As I wrote in a previous column, ECPA consists of a series of amendments
to the federal wiretap act. It prohibits law enforcement officers from
intentionally intercepting, using and/or disclosing the contents of
private electronic communications without a warrant. The statute offers
the same privacy protection for communications that are stored
“incidental to the electronic transmission thereof.” The users of the
Illuminati board claimed that their unread e-mail was still in transit,
and therefore required a warrant specifically describing the messages to
be searched. The Secret Service claimed that the mail was no longer in
transit, and therefore no special warrant was required under ECPA.

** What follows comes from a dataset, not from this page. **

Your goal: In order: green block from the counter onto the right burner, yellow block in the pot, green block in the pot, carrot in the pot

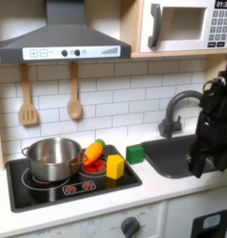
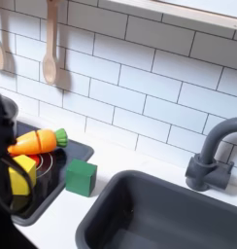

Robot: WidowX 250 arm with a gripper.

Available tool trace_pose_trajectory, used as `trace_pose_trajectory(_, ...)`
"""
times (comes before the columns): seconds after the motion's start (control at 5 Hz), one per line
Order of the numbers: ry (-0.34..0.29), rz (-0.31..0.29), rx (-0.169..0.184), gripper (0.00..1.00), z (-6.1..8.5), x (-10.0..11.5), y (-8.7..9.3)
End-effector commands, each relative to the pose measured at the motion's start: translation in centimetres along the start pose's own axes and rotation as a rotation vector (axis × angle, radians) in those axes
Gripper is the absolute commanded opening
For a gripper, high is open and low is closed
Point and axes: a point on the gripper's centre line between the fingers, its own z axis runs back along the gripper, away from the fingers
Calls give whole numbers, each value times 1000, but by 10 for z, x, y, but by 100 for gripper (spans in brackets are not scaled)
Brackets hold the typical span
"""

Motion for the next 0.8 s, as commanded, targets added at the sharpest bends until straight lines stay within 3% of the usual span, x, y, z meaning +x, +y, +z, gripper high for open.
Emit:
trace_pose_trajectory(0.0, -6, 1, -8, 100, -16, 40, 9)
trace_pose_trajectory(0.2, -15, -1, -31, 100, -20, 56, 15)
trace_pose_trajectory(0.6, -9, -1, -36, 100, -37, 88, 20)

On Tuesday, January 26, 1993, at a little after 1:00 p.m., U.S. District
Court Judge Sam Sparks began to hear the trial of Steve Jackson Games v.
United States Secret Service. By the third day of the trial, while the
judge had not decided the final outcome of the case, he had determined
that the raid and the subsequent investigation and non-return of
equipment had been inappropriate. While Special Agent Thomas Foley of
the Secret Service sat there simply replying, “Yes, sir,” the judge
barraged him with questions concerning the Secret Service’s conduct:
[Note: Some of this may be paraphrased.]

“How long would it have taken you to find out what type of business
Steve Jackson Games does? One hour? . . . In any investigation prior to
March1st (the day of the raid) was there any evidence that implicated
Steve Jackson or Steve Jackson Games, other than [the employee's]
presence? . . .You had a request from the owner to give the computers
and disks back. You knew a lawyer was called. Why couldn’t a copy of
the information contained on the disks be given within a matter of days?
. . . How long would it have taken to copy all disks? 24 hours? . . .
Who indicated that Steve Jackson was running some kind of illegal
activity? . . . Since the equipment was not accessed at the Secret
Service office in Chicago after March 27, 1990,why wasn’t the equipment
released on March 28th? . . . Did you or anyone else do any
investigation after March 1st into the nature of Mr. Jackson and his
business? . . . You had the owner standing right in front of you on
March 2nd. Is it your testimony that the first time you realized that
he was a publisher and had business records on the machine was when this
suit was filed?”

And so it went for fifteen minutes straight. The government lawyers
were visibly shaken by this interrogation — so much so that they
decided not to call any of the other witnesses who had waited for two
days to tell their stories. In the closing arguments, the judge
repeatedly asked the lawyers what his award of damages should be, since
it was apparent he believed that Steve Jackson Games had, in fact, been
damaged.

The judge’s decision was announced on March 12, 1993. Judge Sparks
awarded more than $50,000 in damages to Steve Jackson Games, citing lost
profits and violations of the Privacy Protection Act of 1980. In
addition, the judge awarded each plaintiff $1,000 under the Electronic
Communications Privacy Act for the Secret Service seizure of their
stored electronic mail.

The judge also stated that plaintiffs would be reimbursed for their
attorneys’ fees.

The judge did not find that Secret Service agents had “intercepted” the
electronic communications that were captured when agents seized the
Illuminati BBS in an early morning raid in the spring of 1990 as part of
a computer crime investigation. The judge did find, however, that the
ECPA had been violated by the agents’ seizure of stored electronic
communications on the system. The plaintiffs have decided to appeal the
interception claim.

The results of this precedent-setting litigation will clearly have
important consequences for users of computer bulletin board systems.
And, hopefully, the public reprimand of the United States Secret Service
will cause them to step back and think before seizing their next BBS.